Мне говорят, что за мемуары надо браться круглым сиротой. Ибо на тебя нахлынет все разом: все то, о чем тоскуешь, чего прежде стерегся и что обходил стороной. «Мемуары — это утраченное наследство», — и на этот раз, понимаешь ты, нужно подобрать верную оптику. В получившемся автопортрете все будет отражением — рифмующимся, парным. Жест из прошлого станет достоянием ныне живущего. И я верю: что-то от моей матери нашло отражение во мне. У нее свой маленький лабиринт с зеркалами, у меня — свой.
* * *
Это была сельская семья, жившая скромной, неприметной жизнью, знакомой нам по кинолентам военных лет. С некоторых пор я так и представляю бабку, деда и мать персонажами подобных кинолент; впрочем, недавно при виде чопорной сексуальности целомудренных героинь того времени мне пришли на память статуи, что некогда, в моем отрочестве, плавно возносились и спускались на лифте «Крайтириона».
Деда угораздило родиться единственным мальчиком среди старших сестер, и общество женщин он переносил спокойно. Даже дослужившись до адмиральского чина и получив драконовский контроль над мужчинами, повиновавшимися его суровым приказам в море, он с отрадой проводил время в Суффолке и совершенно не тяготился домашними обычаями жены и дочери. Интересно, не это ли сочетание «домашней» и «разъездной» жизни привело к тому, что мать сначала задумала, а затем и в самом деле резко переменила жизненный вектор? Она всегда стремилась к большему, и в ее замужней и профессиональной жизни были явные переклички с тем двойственным миром, в котором жил ее отец.

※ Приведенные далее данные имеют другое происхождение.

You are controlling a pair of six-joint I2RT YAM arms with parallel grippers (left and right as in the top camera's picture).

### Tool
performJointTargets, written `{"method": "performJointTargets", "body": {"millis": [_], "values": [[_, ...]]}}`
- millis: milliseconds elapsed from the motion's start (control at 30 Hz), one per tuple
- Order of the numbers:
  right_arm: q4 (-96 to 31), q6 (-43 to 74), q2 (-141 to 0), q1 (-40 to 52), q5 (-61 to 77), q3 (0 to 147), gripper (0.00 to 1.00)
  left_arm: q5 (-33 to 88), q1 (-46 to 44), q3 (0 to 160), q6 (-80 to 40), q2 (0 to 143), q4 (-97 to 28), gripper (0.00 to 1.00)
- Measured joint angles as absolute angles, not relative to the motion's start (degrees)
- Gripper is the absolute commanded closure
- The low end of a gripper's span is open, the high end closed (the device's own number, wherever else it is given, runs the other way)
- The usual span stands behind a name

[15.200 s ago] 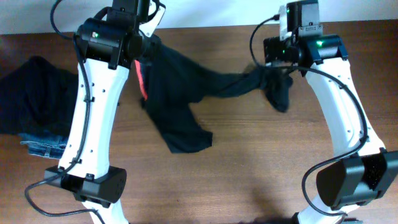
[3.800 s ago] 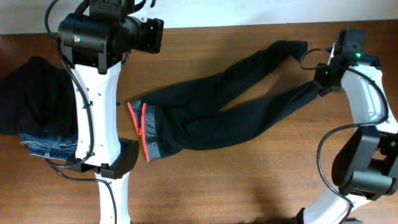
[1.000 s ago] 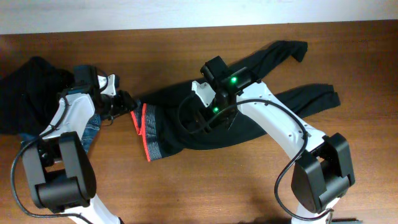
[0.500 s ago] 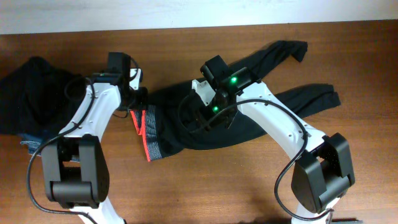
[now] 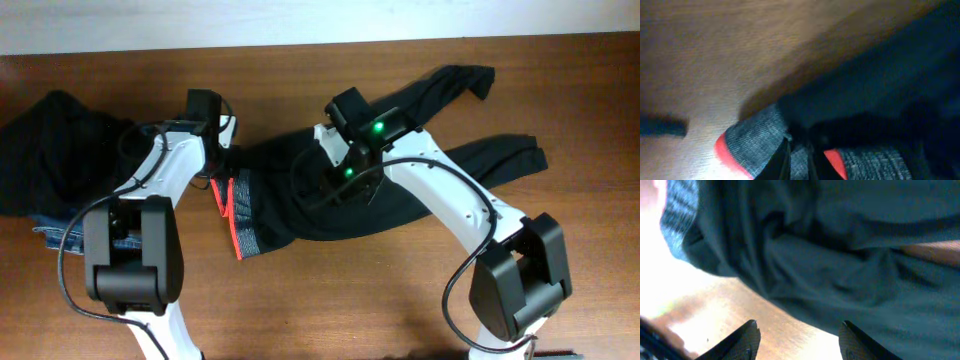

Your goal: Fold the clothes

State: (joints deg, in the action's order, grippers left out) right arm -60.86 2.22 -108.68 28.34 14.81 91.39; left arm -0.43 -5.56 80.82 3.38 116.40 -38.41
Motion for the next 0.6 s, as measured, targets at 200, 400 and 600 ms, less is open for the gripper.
{"method": "performJointTargets", "body": {"millis": [200,400,600], "values": [[-60.84,6.15,-108.57,21.65,13.96,91.39,0.44,-0.75,-7.35,81.28,4.78,120.33,-31.27,0.91],[-59.75,7.35,-106.02,16.97,13.21,91.37,0.44,-1.80,-7.60,84.31,5.17,124.27,-22.83,0.91],[-58.37,7.55,-103.53,16.29,12.64,91.39,0.44,-2.02,-7.60,91.09,5.28,129.40,-18.74,0.91]]}}
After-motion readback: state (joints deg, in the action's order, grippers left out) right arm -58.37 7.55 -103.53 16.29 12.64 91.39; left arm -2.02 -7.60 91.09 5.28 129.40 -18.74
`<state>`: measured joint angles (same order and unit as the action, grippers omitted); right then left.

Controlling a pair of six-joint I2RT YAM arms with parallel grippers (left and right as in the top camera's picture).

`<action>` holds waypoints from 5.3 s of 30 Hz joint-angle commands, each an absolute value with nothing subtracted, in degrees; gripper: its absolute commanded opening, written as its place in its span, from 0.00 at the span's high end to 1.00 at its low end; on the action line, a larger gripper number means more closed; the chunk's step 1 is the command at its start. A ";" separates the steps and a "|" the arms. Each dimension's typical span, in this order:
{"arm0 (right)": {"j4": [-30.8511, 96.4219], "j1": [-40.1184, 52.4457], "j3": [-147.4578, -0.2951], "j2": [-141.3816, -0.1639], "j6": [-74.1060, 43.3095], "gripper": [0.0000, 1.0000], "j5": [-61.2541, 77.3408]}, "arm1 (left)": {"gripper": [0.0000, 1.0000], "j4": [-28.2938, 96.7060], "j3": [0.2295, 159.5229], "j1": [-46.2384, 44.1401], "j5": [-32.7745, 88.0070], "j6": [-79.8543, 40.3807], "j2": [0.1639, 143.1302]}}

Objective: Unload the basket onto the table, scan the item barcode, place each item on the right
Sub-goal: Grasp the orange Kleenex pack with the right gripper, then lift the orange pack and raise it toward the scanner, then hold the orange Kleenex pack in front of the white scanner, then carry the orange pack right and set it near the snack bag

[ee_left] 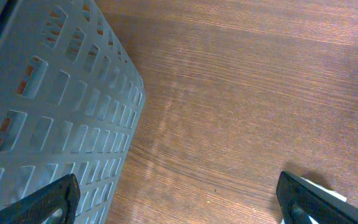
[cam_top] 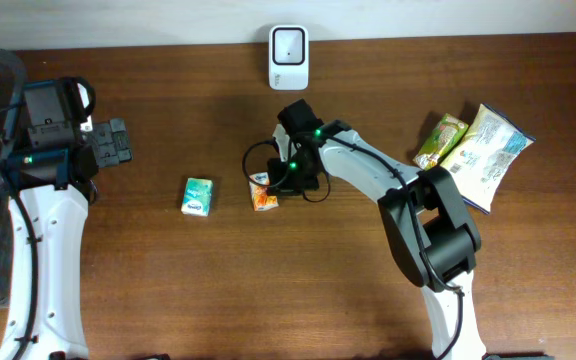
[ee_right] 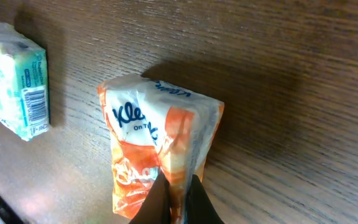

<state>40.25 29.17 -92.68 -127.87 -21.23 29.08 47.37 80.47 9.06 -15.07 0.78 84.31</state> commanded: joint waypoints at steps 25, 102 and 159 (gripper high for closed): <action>51.03 -3.88 -93.97 -109.95 -3.73 0.96 88.97 | 0.01 47.31 80.77 9.17 -15.44 0.19 83.29; -3.81 25.50 -119.04 -143.85 68.58 0.96 -24.03 | 0.01 47.53 80.77 9.17 -15.44 0.21 83.29; 76.18 8.49 -95.37 -119.48 -27.46 0.80 -10.24 | 0.01 47.55 80.77 9.17 -15.44 0.19 83.29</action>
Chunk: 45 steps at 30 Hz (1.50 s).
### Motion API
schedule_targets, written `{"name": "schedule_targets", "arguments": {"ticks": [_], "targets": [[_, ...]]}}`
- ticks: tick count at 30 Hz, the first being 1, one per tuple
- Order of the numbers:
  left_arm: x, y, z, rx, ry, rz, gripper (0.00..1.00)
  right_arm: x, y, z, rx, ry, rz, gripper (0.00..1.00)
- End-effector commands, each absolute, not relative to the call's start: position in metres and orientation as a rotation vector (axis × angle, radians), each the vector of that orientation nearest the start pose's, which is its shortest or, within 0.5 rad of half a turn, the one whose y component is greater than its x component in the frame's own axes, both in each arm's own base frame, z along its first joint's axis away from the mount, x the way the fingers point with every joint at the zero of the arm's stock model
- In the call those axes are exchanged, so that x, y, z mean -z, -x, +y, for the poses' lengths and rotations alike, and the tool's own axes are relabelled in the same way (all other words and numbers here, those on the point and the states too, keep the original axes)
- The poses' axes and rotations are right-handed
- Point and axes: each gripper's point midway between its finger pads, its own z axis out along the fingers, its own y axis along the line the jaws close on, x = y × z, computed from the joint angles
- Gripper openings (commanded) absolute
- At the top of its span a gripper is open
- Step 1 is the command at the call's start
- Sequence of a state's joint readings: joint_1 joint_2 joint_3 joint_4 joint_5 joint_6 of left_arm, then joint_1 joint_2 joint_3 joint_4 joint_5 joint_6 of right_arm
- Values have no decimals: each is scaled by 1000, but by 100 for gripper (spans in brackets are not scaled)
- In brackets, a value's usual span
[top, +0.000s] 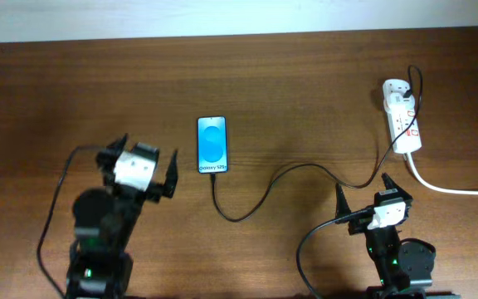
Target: Plug charger to phone and switch on socket
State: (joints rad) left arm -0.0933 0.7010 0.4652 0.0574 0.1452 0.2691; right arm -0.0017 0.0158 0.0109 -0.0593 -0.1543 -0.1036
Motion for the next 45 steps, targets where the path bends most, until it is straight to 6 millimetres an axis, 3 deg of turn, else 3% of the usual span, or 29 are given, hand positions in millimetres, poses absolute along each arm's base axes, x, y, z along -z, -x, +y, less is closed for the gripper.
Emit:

Поскольку бурную часть своей жизни дед проводил в море, он намеренно приобрел дом в Суффолке, вдали от «бурной реки». Так что удить рыбу мать училась в широком, но спокойном потоке, который никуда не спешил. От дома к нему плавно сбегали заливные луга. Порою с нормандских церквей слышался далекий колокольный звон — все тот же, что разносился над этими полями уже многие поколения.
Местность представляла собой гроздь деревушек, рассыпанных в нескольких милях друг от друга. Между ними тянулись дороги, преимущественно безымянные, что с учетом схожести названий — Сент-Джон, Сент-Маргарет, Сент-Кросс — сбивало путешественников. По сути, скоплений топонимов на «Сент-» было два — южноэлмхемское, восемь деревень, и айлкетшелское, вдвое меньше. Мало того, расстояния на дорожных знаках в этом краю писали на глазок. По указателю от одного «Сент-» до другого — две мили, а путник отмахал три с половиной и поворачивает назад, думая, что пропустил поворот, тогда как на деле до хитроумно запрятанного селения еще полмили по прямой. Мили в Сентс длинные-длинные. География ненадежная. Для тех, кто здесь вырос, «надежный» значит «спрятанный». Я провел в этой местности несколько детских лет, и, возможно, по этой причине позже, в Лондоне, мне, чтобы почувствовать себя в безопасности, нужно было маниакально вычерчивать карты окрестностей. Что не сумел увидеть и зафиксировать, то перестает существовать, думал я, и мне часто хотелось переместить мать и отца в одну из этих деревушек, наобум рассыпанных по земле, с похожими названиями и ненадежными указателями.